The final part is actually setting up the command to create the tunnel on demand. First we create an ssh key-pair (using ssh-keygen). This is going to be a key without a passphrase so that we can ssh to our mailserver without any interaction requiring a password to be entered. One you create the public keypair, you copy the .pub file across to your mail server, and keep the private one locally. Now, ordinarily, you don’t want a passphraseless key, because it would be very powerful and if someone got access to the key, they would have full access to your account on the mailserver. The next trick we play is to limit what the key can be used for. Specifically, we ensure that the key can only be used to access port 25 on the mailserver. We do this by setting some options when adding the public key to the list of authorized keys on the mailserver.

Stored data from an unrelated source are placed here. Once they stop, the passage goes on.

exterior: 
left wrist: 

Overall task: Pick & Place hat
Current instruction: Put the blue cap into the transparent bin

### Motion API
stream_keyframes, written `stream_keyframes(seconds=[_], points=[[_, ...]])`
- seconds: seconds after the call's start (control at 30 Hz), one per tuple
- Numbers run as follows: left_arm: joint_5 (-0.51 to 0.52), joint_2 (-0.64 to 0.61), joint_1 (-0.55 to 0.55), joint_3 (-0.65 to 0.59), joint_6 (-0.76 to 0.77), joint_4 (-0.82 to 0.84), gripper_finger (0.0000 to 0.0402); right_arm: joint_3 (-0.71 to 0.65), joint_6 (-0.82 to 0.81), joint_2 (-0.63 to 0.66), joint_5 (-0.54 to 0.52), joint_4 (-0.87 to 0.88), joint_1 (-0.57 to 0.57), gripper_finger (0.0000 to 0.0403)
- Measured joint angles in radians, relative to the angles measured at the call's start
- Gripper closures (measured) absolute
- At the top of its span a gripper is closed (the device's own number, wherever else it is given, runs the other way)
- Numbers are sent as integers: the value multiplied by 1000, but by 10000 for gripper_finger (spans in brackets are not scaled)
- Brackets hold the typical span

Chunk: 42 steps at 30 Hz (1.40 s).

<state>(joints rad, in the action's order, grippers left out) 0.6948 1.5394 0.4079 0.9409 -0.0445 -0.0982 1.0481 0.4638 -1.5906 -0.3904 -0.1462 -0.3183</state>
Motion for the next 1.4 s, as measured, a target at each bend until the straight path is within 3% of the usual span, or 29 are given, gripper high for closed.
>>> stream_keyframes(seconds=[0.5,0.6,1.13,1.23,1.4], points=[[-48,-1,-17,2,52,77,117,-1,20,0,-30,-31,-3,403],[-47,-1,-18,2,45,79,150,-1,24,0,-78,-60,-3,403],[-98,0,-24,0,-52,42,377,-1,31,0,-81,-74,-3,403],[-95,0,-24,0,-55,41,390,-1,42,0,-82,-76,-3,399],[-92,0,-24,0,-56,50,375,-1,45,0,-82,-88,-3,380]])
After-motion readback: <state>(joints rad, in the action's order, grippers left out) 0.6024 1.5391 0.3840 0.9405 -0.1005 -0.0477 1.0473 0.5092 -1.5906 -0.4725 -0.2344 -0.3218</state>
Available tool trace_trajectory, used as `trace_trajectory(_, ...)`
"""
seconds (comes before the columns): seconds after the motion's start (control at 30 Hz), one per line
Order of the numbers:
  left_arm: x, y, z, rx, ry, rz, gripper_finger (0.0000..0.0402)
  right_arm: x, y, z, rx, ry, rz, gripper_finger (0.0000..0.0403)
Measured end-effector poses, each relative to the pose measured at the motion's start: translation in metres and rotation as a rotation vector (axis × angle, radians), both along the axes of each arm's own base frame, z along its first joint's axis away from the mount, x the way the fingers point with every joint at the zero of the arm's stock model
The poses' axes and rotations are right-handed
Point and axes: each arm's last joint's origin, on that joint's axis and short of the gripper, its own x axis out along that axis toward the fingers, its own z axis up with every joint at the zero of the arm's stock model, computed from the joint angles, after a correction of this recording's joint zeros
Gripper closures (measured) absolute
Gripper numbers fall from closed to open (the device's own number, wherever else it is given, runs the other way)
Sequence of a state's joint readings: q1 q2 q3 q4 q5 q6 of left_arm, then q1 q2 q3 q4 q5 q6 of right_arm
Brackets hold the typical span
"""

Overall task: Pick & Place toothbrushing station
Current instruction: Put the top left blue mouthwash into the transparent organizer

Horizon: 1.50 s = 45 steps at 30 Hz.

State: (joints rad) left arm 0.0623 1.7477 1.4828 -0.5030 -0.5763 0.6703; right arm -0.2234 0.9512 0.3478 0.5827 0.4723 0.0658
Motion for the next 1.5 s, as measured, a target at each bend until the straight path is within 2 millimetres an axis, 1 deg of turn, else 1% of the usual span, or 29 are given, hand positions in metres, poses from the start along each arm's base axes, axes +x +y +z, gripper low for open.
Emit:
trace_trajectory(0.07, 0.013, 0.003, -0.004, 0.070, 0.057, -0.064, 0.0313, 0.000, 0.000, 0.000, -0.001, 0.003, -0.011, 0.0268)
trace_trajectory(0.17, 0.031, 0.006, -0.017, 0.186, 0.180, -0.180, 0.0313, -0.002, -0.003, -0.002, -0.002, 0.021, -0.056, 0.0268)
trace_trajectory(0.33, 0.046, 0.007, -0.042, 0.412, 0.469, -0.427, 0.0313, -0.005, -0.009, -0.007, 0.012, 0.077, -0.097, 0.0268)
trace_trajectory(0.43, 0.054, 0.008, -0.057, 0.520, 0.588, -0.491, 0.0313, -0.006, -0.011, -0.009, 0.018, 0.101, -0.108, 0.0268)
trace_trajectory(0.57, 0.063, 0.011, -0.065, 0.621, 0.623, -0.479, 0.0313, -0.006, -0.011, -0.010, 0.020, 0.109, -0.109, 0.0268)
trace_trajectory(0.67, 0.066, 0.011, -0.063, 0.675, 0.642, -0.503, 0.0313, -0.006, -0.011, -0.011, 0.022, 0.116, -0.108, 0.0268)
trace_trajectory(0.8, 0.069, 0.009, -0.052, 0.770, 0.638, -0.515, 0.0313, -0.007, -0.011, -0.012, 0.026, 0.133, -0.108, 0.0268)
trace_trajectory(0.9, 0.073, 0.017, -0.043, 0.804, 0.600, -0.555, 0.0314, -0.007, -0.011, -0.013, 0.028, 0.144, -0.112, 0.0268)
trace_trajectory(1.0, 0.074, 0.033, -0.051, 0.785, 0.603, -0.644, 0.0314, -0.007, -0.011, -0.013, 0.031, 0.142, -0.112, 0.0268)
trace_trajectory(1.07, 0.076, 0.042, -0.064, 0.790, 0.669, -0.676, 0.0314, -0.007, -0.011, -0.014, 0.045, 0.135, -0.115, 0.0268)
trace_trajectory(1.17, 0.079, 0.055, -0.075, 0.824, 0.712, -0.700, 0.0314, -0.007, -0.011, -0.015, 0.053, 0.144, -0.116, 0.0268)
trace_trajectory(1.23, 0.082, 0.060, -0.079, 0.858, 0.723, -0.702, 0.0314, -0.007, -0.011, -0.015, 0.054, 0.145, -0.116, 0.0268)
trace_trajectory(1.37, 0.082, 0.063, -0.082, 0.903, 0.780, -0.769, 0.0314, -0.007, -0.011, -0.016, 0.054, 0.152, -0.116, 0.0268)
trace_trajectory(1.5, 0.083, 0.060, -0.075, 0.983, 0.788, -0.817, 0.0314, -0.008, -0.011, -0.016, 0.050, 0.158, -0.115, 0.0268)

The .ssh/authorized_keys2 file on the mailserver contains the list of keys which can be used to gain access to the server via ssh. We want to add our newly create public key to this list, but add some options to limit the scope of what can be done when using the key. The format of the authorized_keys2 file is: <options> ssh-dss <key-data> <comment>. So, instead of just adding the key, we are going to put some options in place:

command="nc localhost 25",no-X11-forwarding,no-agent-forwarding,no-port-forwarding 

What these options do is disable any forwarding using the key, and then specifically set the command to run when using the key to be nc localhost 25. nc a.k.a netcat is a very nifty little program that is useful for these scenarios. So with this set up, when using ssh, it will connect to the mailserver, but you won't get a console, or be able to use any other programs. We can test this out:

$  SSH_AUTH_SOCK= ssh  -i tunnel_key  mail.example.com 
220 mail.example.com ESMTP
quit
221 mail.example.com closing connection

The

-i
command tells ssh to use a specific key, instead of the default key in .ssh. The SSH_AUTH_SOCK= is important as it disables the use of an ssh agent that is running, which would otherwise override your key choice.

With that working, you should now be able to directly attach to the tunnel using telnet localhost 8025.